Back
Fetuin-A is a multifunctional liver-derived protein found in high concentrations in human serum. In end-stage renal disease populations, especially dialysis patients, lower plasma fetuin-A levels are associated with greater prevalence and severity of vascular calcification and increased risk of cardiovascular events and all-cause mortality independent of traditional cardiovascular and kidney disease risk factors. The present study was designed to clarify the precise role and to determine the effectiveness of plasma fetuin-A level as a bioindicator of 3-years of survival and mortality in hemodialysis patients.
This was a single-center observational prospective cohort study conducted in Medan, North Sumatera, Indonesia. We measured plasma fetuin-A on 75 hemodialysis patients recruited in December 2019. Demographic and clinical data were recorded for all enrolled patients. A receiver operating characteristic curve and Cox regression models were used to verify the association between plasma fetuin-A levels, survival rate and mortality risk. Survival curves were constructed and compared using the log-rank test. A two-sided value of P <0.05 was considered statistically significant.

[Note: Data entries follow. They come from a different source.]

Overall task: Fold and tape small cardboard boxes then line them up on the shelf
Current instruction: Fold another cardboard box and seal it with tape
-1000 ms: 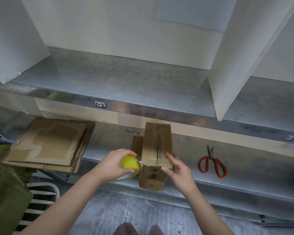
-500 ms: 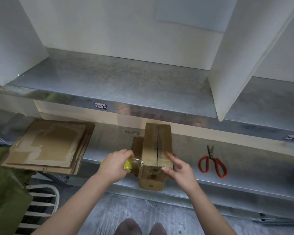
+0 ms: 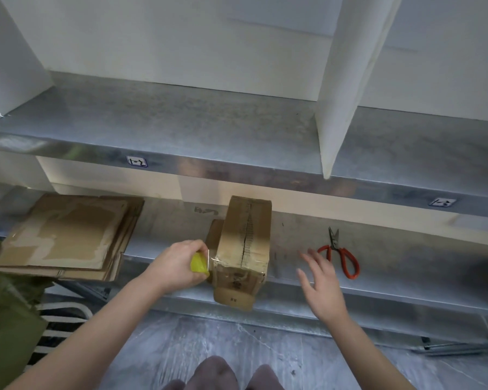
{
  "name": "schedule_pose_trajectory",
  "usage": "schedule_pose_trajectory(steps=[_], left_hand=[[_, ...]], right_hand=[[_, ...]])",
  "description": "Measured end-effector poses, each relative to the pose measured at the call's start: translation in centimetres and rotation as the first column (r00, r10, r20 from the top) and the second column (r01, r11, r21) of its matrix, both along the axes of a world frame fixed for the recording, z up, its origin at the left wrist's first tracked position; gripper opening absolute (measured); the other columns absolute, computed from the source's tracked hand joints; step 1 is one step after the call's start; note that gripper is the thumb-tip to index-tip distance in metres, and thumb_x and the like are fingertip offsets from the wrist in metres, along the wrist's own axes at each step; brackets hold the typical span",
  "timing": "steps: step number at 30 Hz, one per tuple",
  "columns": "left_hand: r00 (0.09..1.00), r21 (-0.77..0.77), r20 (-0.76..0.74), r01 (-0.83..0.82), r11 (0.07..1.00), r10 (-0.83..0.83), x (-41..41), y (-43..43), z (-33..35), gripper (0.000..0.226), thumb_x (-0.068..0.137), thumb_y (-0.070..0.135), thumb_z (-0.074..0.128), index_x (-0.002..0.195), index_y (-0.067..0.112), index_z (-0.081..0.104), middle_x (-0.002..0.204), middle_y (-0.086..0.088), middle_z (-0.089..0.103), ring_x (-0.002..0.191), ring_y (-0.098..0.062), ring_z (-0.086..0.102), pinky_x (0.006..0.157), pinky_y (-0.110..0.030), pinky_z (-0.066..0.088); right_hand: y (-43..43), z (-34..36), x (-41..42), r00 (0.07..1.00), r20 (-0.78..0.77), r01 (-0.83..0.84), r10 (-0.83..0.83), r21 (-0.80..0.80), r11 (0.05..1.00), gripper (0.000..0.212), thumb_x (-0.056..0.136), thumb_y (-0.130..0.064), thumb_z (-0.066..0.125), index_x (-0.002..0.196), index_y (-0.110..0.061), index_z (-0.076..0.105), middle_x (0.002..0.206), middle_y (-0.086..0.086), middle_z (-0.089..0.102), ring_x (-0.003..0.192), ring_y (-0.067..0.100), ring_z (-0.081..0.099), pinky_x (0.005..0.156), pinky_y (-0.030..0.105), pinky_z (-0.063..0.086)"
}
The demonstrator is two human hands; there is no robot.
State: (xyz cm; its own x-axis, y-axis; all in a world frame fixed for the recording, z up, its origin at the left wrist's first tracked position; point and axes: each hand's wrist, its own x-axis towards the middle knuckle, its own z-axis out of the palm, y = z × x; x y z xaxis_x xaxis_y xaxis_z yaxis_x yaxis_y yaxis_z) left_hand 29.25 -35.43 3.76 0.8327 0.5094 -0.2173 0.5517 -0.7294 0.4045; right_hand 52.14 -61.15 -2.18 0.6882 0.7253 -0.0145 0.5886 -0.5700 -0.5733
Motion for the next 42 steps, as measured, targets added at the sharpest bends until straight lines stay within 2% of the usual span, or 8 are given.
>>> schedule_pose_trajectory(steps=[3,9,18,22,25,28,30,42], left_hand=[[1.000,0.013,-0.018,-0.017,1.000,0.017,-0.2,-0.1,-0.1,0.044,0.069,0.044,0.079,0.103,0.036,0.052,0.110,0.014,0.060,0.104,-0.011,0.056,0.085,-0.026,0.044],[0.999,0.018,-0.027,-0.040,0.999,0.041,-0.2,-1.2,-0.7,0.048,0.071,0.046,0.079,0.110,0.034,0.054,0.117,0.013,0.061,0.108,-0.010,0.056,0.082,-0.023,0.039],[0.999,-0.003,0.002,-0.054,0.999,0.054,-0.1,-1.0,-0.8,0.043,0.071,0.044,0.080,0.104,0.038,0.052,0.115,0.014,0.060,0.108,-0.010,0.055,0.088,-0.027,0.043],[0.999,-0.018,0.009,-0.054,0.998,0.054,-0.2,-0.4,-0.6,0.044,0.071,0.044,0.080,0.105,0.037,0.054,0.114,0.015,0.059,0.107,-0.009,0.055,0.090,-0.028,0.044],[0.999,-0.044,0.007,-0.042,0.998,0.042,-0.5,0.0,-0.6,0.043,0.071,0.043,0.080,0.103,0.037,0.051,0.111,0.016,0.058,0.106,-0.009,0.054,0.090,-0.030,0.045],[1.000,-0.056,0.007,-0.020,0.998,0.021,-0.9,0.1,-0.4,0.043,0.072,0.044,0.079,0.099,0.041,0.047,0.109,0.017,0.056,0.105,-0.007,0.053,0.090,-0.028,0.043],[1.000,-0.063,-0.006,-0.013,0.998,0.013,-1.2,0.2,-0.1,0.043,0.072,0.044,0.079,0.098,0.040,0.046,0.110,0.016,0.056,0.105,-0.008,0.052,0.090,-0.029,0.043],[0.997,-0.094,-0.018,-0.073,0.993,0.071,-1.2,-0.9,0.5,0.046,0.071,0.044,0.080,0.099,0.038,0.044,0.109,0.012,0.054,0.106,-0.013,0.051,0.086,-0.031,0.043]], right_hand=[[-1.8,-2.2,3.3,0.980,0.199,0.037,0.018,-0.272,0.962,0.055,0.100,-0.048,0.036,0.151,-0.030,0.029,0.159,0.003,0.025,0.148,0.024,0.018,0.118,0.046,0.021],[-1.7,-5.2,8.4,0.994,0.110,0.048,0.008,-0.495,0.868,0.060,0.101,-0.053,0.026,0.155,-0.029,0.013,0.164,0.004,0.006,0.150,0.028,0.008,0.121,0.043,0.012],[0.6,-5.4,5.8,0.988,0.101,0.144,-0.116,-0.328,0.934,0.037,0.100,-0.028,0.047,0.130,-0.009,0.057,0.150,0.007,0.043,0.141,0.031,0.028,0.106,0.042,0.038],[1.0,-6.0,3.4,0.985,0.075,0.168,-0.157,-0.183,0.969,0.046,0.089,-0.017,0.062,0.134,-0.007,0.053,0.136,0.013,0.054,0.129,0.035,0.044,0.101,0.045,0.045],[1.0,-6.3,2.9,0.944,0.057,0.330,-0.326,-0.101,0.939,0.052,0.083,-0.015,0.072,0.126,0.005,0.053,0.122,0.027,0.056,0.113,0.045,0.051,0.096,0.049,0.043],[1.4,-5.4,3.7,0.880,0.125,0.471,-0.458,-0.348,0.811,0.055,0.091,-0.042,0.060,0.125,-0.001,0.049,0.124,0.021,0.056,0.117,0.036,0.049,0.094,0.044,0.036],[1.9,-4.8,4.5,0.897,0.175,0.437,-0.405,-0.479,0.761,0.053,0.094,-0.049,0.050,0.126,-0.007,0.048,0.127,0.015,0.055,0.119,0.031,0.049,0.094,0.041,0.035],[2.9,-2.8,5.0,0.965,0.136,0.259,-0.224,-0.621,0.740,0.049,0.097,-0.053,0.037,0.118,-0.012,0.055,0.115,0.007,0.063,0.104,0.024,0.062,0.078,0.029,0.041]])
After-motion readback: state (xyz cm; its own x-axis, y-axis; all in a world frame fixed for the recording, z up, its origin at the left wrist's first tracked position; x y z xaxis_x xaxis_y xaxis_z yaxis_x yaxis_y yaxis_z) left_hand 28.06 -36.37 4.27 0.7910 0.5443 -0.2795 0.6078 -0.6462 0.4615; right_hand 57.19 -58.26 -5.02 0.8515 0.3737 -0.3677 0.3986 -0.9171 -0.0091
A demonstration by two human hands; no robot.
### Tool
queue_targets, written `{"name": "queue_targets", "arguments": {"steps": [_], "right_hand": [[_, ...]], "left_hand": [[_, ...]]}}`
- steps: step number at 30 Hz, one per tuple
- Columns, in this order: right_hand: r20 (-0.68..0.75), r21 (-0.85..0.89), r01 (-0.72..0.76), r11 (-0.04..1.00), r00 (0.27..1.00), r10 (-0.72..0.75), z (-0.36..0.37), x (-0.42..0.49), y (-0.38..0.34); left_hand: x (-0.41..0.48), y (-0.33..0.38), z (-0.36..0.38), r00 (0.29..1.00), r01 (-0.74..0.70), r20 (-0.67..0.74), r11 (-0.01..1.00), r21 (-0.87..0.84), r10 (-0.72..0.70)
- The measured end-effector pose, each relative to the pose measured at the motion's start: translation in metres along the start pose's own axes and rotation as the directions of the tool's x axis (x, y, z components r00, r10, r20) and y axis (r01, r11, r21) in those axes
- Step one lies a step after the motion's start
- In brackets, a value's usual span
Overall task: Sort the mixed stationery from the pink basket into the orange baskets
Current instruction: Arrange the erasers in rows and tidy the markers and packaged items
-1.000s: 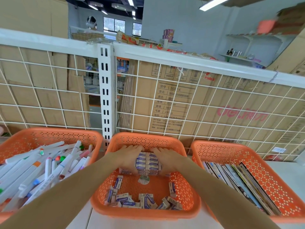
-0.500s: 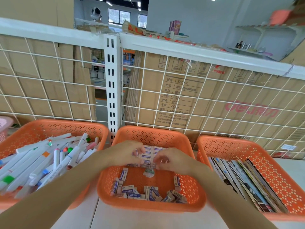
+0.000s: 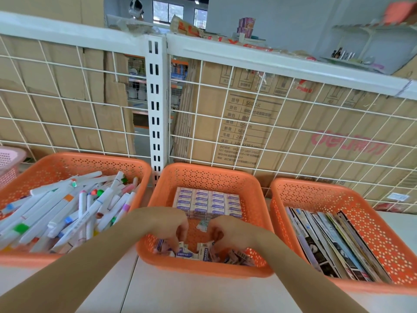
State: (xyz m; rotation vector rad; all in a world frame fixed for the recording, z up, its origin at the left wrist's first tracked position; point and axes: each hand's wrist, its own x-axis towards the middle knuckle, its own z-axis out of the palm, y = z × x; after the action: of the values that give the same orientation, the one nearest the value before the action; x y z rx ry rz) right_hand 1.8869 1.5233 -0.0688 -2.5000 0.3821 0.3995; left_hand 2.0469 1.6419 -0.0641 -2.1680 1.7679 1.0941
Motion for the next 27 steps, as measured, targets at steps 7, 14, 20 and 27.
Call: {"name": "queue_targets", "arguments": {"steps": [7, 14, 20, 27], "right_hand": [[-0.27, 0.255, 0.033, 0.966, 0.962, 0.038, -0.011, -0.003, 0.003], [-0.358, 0.835, 0.17, 0.524, 0.89, 0.281, -0.016, -0.015, -0.012], [-0.362, 0.835, 0.182, 0.519, 0.893, 0.268, -0.008, -0.009, -0.023], [-0.448, 0.765, 0.254, 0.592, 0.871, 0.204, -0.007, -0.003, -0.025]], "left_hand": [[-0.007, -0.002, -0.005, 0.964, -0.186, -0.24, 0.933, -0.309, 0.113], [-0.017, 0.008, -0.005, 0.931, -0.312, -0.355, 0.68, -0.664, 0.08], [-0.019, 0.016, -0.005, 0.896, -0.39, -0.444, 0.494, -0.777, 0.008], [-0.02, 0.019, -0.002, 0.86, -0.418, -0.499, 0.409, -0.811, -0.11]]}}
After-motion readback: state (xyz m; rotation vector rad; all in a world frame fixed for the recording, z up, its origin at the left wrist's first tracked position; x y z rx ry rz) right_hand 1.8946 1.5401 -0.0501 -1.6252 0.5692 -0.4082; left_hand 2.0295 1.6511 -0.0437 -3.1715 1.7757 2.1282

Of the 75 patients who met the inclusion and exclusion criteria, the majority of the sample was male (60.0%), with a mean of age 48.64 ± 11.45 years. From laboratory findings, the average calcium and phosphate levels were 9.70 mg/dL and 5.10 mg/dL, respectively. Using ELISA, the median of Fetuin-A concentration was 208.0 pg/mL (range 172–249). During 3 years of follow-up, 25 deaths (33.3%) were recorded while 50 (66.7%) survived until the end of the research. Based on the receiving operating characteristics curve, the cut-off plasma fetuin-A level was 187 pg/mL, with an area under the curve was 96.3% (p < 0.001), and the sensitivity and specificity values were 90.0% and 88.0%, respectively. Statistical tests with the Kaplan-Meier method found a significant effect on fetuin-A levels <187 pg/mL on the 3-year survival rate of hemodialysis patients (p <0.001). The group of patients with fetuin-A levels <187 pg/mL had a survival rate of 32,74% (vs 58,00% in the group of patients with fetuin-A levels >187 pg/mL. After adjusting the variables fetuin-A levels, calcium and phosphate levels, magnesium and hemoglobin levels, diabetes mellitus, and hypertension, it was found only fetuin-A levels [hazard ratio (HR): 8.350, 95% CI: 2.299-30.329] and phosphate levels (HR: 3.217, 95% CI: 1.134–9.125) influencing 3-years mortality (p = 0.001 and p = 0.028, respectively).
Our prospective data reveal that lower plasma fetuin-A levels are associated with increased risks of all-cause mortality in hemodialysis patients. The role of plasma fetuin-A as a bioindicator of 3-years of survival and mortality in hemodialysis patients warrants more investigation.